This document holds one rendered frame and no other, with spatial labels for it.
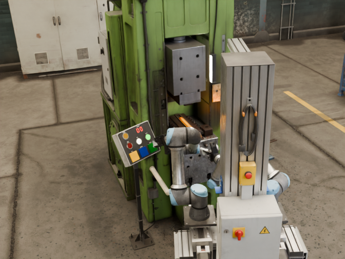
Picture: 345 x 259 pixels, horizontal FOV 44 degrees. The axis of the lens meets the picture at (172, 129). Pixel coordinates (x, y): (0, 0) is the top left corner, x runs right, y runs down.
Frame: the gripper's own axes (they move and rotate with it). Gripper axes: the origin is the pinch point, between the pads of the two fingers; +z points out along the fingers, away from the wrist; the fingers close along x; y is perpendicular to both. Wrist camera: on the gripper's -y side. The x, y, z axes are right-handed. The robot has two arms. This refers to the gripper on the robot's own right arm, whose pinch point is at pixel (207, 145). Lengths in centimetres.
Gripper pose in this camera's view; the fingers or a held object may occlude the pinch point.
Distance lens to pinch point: 361.4
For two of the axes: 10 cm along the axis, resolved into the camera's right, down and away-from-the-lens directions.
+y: 0.4, 9.0, 4.4
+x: 9.4, -1.9, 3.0
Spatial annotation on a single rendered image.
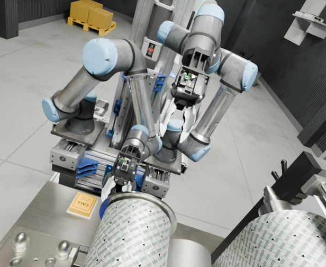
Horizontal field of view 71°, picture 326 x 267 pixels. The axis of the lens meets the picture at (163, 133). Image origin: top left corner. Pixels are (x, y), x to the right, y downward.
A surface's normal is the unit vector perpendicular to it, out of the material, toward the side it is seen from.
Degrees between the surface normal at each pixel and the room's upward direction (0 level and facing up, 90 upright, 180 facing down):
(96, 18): 90
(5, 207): 0
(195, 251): 3
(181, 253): 23
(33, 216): 0
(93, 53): 84
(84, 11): 90
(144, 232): 9
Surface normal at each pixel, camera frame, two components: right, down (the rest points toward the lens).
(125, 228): 0.00, -0.84
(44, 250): 0.32, -0.78
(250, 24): -0.10, 0.54
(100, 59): -0.46, 0.26
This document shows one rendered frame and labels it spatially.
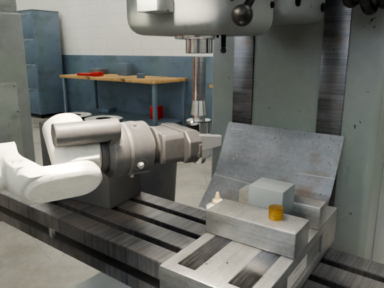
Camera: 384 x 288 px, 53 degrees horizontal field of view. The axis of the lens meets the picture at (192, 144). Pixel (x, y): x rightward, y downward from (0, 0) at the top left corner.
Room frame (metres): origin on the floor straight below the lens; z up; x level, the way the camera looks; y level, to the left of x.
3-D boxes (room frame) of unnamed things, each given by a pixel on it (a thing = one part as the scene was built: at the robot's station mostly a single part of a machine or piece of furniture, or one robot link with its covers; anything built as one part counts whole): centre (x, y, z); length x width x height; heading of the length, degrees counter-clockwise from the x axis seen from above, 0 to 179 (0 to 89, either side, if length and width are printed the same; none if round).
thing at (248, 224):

-- -- --

Exercise requirements — Using the records above, count the lines containing "between". Give no words besides the number.

Answer box — 2